──────── INFORMATION PROVIDED

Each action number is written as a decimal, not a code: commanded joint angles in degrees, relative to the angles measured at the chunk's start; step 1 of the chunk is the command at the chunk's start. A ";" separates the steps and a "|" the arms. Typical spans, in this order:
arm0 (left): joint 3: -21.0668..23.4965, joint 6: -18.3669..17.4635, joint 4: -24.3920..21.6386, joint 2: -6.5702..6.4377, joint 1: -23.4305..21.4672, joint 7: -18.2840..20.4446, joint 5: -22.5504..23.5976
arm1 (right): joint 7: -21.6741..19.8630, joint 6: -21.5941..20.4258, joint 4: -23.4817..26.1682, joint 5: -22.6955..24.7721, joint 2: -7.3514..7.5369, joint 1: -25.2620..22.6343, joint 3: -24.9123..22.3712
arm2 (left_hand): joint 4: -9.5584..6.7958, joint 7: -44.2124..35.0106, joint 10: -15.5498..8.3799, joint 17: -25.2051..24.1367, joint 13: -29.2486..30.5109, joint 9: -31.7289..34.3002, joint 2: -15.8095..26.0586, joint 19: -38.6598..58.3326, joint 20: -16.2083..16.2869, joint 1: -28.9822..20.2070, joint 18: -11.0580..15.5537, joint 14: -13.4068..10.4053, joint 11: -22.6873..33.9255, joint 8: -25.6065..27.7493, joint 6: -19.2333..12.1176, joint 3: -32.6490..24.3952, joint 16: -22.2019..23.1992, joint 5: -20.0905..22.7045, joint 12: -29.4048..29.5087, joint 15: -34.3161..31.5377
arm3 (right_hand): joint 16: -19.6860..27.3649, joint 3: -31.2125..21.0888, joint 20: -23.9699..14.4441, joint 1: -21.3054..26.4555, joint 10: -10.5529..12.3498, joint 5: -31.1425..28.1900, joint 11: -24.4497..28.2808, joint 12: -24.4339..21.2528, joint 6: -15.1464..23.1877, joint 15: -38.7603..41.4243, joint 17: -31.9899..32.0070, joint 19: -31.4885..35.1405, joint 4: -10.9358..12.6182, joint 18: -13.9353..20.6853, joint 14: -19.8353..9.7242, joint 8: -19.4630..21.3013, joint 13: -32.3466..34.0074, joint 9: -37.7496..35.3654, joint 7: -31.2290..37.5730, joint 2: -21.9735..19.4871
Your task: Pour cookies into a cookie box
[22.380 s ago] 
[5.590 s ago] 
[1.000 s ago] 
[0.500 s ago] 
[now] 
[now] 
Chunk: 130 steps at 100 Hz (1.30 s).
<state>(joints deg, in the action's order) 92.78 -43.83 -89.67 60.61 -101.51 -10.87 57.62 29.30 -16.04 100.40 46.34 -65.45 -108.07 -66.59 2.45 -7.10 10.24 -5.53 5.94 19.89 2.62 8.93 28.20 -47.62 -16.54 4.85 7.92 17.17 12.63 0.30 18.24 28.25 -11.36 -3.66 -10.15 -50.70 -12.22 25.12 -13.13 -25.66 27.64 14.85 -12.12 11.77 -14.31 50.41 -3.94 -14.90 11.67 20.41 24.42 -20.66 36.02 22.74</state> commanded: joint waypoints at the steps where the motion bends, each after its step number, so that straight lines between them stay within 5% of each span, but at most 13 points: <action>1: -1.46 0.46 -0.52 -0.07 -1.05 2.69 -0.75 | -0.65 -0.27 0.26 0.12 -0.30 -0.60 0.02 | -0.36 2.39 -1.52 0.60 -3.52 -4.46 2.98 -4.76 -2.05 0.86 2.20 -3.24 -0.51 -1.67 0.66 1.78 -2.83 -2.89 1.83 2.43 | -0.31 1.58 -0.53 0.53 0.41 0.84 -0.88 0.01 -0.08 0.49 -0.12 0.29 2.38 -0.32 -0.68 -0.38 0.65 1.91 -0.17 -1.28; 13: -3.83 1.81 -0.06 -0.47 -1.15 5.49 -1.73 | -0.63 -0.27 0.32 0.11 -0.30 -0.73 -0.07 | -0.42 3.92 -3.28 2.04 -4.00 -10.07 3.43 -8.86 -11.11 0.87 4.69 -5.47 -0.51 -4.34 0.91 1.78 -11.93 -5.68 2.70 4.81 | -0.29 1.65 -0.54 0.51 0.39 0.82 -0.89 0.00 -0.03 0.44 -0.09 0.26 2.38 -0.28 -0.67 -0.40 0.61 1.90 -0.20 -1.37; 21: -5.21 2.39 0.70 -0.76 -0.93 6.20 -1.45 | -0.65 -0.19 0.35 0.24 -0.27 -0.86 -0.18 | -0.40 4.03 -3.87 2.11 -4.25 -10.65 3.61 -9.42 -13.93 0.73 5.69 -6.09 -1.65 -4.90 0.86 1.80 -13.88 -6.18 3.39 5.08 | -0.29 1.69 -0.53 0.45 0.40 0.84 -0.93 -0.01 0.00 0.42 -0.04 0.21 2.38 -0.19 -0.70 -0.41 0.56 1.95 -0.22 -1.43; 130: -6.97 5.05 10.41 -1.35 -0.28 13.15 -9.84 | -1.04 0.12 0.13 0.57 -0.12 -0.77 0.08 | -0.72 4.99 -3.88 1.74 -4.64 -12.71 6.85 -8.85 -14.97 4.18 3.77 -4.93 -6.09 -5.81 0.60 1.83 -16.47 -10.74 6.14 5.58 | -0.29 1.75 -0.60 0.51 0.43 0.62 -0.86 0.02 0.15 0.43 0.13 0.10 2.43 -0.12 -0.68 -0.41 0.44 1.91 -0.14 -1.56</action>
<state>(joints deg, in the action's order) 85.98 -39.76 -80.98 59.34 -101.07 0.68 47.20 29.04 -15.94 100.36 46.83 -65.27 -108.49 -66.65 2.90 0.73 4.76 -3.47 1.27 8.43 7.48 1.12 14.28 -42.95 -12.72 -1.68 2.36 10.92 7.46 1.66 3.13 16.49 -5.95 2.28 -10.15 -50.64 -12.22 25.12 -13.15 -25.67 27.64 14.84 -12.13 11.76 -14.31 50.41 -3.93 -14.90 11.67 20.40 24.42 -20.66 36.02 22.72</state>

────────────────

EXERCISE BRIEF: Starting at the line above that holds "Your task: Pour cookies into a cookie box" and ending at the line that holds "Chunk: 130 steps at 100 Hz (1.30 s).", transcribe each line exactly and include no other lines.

OUTPUT OF THE EXERCISE:
Your task: Pour cookies into a cookie box
[22.380 s ago] 
[5.590 s ago] 
[1.000 s ago] 
[0.500 s ago] 
[now] 
[now] 
Chunk: 130 steps at 100 Hz (1.30 s).

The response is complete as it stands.